**PROBLEM**: Once you have read the listing, write it all out exactly.

**DATASET EXCERPT**:
Start of Block

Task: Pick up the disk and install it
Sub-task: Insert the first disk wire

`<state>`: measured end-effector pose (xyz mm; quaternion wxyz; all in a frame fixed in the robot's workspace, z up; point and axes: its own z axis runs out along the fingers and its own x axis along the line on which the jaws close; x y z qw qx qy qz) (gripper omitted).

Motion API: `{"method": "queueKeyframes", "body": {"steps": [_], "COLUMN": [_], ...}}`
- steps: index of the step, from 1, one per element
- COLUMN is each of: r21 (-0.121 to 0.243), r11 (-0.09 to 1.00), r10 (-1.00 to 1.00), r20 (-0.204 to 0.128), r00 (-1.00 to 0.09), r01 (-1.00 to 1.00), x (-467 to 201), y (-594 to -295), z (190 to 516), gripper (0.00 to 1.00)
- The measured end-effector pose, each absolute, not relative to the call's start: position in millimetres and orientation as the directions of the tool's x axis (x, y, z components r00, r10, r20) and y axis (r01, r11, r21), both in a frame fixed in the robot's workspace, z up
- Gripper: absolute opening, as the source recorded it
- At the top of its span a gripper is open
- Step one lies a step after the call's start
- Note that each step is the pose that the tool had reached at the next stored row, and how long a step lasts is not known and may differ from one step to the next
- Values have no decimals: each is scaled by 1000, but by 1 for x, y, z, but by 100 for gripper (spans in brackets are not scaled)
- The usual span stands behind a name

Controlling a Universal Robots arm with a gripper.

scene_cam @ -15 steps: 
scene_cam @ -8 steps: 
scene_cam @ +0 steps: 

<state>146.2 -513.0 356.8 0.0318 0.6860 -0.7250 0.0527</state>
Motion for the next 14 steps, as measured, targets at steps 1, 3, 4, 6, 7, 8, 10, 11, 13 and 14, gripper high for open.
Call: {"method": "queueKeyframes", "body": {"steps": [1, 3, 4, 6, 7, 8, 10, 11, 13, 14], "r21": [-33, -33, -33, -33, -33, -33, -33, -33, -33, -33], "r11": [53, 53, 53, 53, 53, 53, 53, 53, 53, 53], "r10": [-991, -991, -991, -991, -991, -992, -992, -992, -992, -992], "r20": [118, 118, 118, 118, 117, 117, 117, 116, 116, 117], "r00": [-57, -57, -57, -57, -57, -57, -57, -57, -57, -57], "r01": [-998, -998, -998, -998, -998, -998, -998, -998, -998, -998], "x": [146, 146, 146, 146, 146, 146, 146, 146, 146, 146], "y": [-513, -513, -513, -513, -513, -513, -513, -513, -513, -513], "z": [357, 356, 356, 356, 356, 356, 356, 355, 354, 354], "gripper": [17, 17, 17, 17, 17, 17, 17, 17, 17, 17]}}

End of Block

**WRITTEN SOLUTION**:
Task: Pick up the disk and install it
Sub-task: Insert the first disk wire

`<state>`: measured end-effector pose (xyz mm; quaternion wxyz; all in a frame fixed in the robot's workspace, z up; point and axes: its own z axis runs out along the fingers and its own x axis along the line on which the jaws close; x y z qw qx qy qz) (gripper omitted).

Motion API: `{"method": "queueKeyframes", "body": {"steps": [_], "COLUMN": [_], ...}}`
- steps: index of the step, from 1, one per element
- COLUMN is each of: r21 (-0.121 to 0.243), r11 (-0.09 to 1.00), r10 (-1.00 to 1.00), r20 (-0.204 to 0.128), r00 (-1.00 to 0.09), r01 (-1.00 to 1.00), x (-467 to 201), y (-594 to -295), z (190 to 516), gripper (0.00 to 1.00)
- The measured end-effector pose, each absolute, not relative to the call's start: position in millimetres and orientation as the directions of the tool's x axis (x, y, z components r00, r10, r20) and y axis (r01, r11, r21), both in a frame fixed in the robot's workspace, z up
- Gripper: absolute opening, as the source recorded it
- At the top of its span a gripper is open
- Step one lies a step after the call's start
- Note that each step is the pose that the tool had reached at the next stored row, and how long a step lasts is not known and may differ from one step to the next
- Values have no decimals: each is scaled by 1000, but by 1 for x, y, z, but by 100 for gripper (spans in brackets are not scaled)
- The usual span stands behind a name

Controlling a Universal Robots arm with a gripper.

scene_cam @ -15 steps: 
scene_cam @ -8 steps: 
scene_cam @ +0 steps: 

<state>146.2 -513.0 356.8 0.0318 0.6860 -0.7250 0.0527</state>
Motion for the next 14 steps, as measured, targets at steps 1, 3, 4, 6, 7, 8, 10, 11, 13 and 14, gripper high for open.
Call: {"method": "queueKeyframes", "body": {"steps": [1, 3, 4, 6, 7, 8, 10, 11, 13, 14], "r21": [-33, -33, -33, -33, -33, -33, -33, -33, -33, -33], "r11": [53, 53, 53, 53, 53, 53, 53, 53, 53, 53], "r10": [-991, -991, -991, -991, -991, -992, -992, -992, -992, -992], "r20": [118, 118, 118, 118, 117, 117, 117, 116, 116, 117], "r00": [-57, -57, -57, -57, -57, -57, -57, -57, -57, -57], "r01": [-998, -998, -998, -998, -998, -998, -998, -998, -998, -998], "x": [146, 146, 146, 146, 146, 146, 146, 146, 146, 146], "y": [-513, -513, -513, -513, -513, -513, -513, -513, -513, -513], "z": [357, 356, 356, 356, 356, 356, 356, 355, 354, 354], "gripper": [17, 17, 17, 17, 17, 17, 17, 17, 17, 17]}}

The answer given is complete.